**What is required**
Repeat the data exactly as it stands.

**Supplied data**
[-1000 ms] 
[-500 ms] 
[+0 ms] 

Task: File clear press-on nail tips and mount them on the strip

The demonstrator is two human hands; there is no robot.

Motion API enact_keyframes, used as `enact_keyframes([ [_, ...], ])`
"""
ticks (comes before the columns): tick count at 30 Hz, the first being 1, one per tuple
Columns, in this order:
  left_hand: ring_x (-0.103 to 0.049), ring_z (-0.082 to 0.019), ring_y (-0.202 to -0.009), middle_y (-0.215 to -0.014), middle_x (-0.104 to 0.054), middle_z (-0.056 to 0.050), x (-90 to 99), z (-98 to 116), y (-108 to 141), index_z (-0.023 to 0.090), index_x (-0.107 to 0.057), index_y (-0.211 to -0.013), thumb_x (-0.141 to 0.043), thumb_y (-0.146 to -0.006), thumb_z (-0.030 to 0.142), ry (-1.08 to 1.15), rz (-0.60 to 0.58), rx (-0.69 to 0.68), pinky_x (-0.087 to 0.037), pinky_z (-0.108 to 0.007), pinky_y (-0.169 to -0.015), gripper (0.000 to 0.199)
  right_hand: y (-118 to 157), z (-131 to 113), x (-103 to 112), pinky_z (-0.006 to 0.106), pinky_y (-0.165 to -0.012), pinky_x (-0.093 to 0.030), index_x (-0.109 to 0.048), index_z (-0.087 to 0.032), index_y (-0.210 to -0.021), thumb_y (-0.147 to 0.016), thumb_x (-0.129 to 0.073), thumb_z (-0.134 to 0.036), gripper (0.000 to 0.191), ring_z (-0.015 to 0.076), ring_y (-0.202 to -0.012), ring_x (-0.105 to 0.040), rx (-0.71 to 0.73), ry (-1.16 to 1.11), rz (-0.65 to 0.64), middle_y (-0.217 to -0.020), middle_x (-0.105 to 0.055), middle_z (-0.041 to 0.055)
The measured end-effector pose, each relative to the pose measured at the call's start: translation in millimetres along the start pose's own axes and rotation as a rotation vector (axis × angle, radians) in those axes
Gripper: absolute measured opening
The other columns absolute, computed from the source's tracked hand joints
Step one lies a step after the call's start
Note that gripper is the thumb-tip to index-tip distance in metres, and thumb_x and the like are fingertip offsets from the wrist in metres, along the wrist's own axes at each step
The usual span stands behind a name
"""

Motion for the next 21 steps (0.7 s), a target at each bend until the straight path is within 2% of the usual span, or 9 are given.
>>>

**Solved problem**
[-1000 ms] 
[-500 ms] 
[+0 ms] 

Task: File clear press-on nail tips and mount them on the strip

The demonstrator is two human hands; there is no robot.

Motion API enact_keyframes, used as `enact_keyframes([ [_, ...], ])`
"""
ticks (comes before the columns): tick count at 30 Hz, the first being 1, one per tuple
Columns, in this order:
  left_hand: ring_x (-0.103 to 0.049), ring_z (-0.082 to 0.019), ring_y (-0.202 to -0.009), middle_y (-0.215 to -0.014), middle_x (-0.104 to 0.054), middle_z (-0.056 to 0.050), x (-90 to 99), z (-98 to 116), y (-108 to 141), index_z (-0.023 to 0.090), index_x (-0.107 to 0.057), index_y (-0.211 to -0.013), thumb_x (-0.141 to 0.043), thumb_y (-0.146 to -0.006), thumb_z (-0.030 to 0.142), ry (-1.08 to 1.15), rz (-0.60 to 0.58), rx (-0.69 to 0.68), pinky_x (-0.087 to 0.037), pinky_z (-0.108 to 0.007), pinky_y (-0.169 to -0.015), gripper (0.000 to 0.199)
  right_hand: y (-118 to 157), z (-131 to 113), x (-103 to 112), pinky_z (-0.006 to 0.106), pinky_y (-0.165 to -0.012), pinky_x (-0.093 to 0.030), index_x (-0.109 to 0.048), index_z (-0.087 to 0.032), index_y (-0.210 to -0.021), thumb_y (-0.147 to 0.016), thumb_x (-0.129 to 0.073), thumb_z (-0.134 to 0.036), gripper (0.000 to 0.191), ring_z (-0.015 to 0.076), ring_y (-0.202 to -0.012), ring_x (-0.105 to 0.040), rx (-0.71 to 0.73), ry (-1.16 to 1.11), rz (-0.65 to 0.64), middle_y (-0.217 to -0.020), middle_x (-0.105 to 0.055), middle_z (-0.041 to 0.055)
The measured end-effector pose, each relative to the pose measured at the call's start: translation in millimetres along the start pose's own axes and rotation as a rotation vector (axis × angle, radians) in those axes
Gripper: absolute measured opening
The other columns absolute, computed from the source's tracked hand joints
Step one lies a step after the call's start
Note that gripper is the thumb-tip to index-tip distance in metres, and thumb_x and the like are fingertip offsets from the wrist in metres, along the wrist's own axes at each step
The usual span stands behind a name
"""

Motion for the next 21 steps (0.7 s), a target at each bend until the straight path is within 2% of the usual span, or 9 are given.
>>>

Nothing else is required to complete the exercise.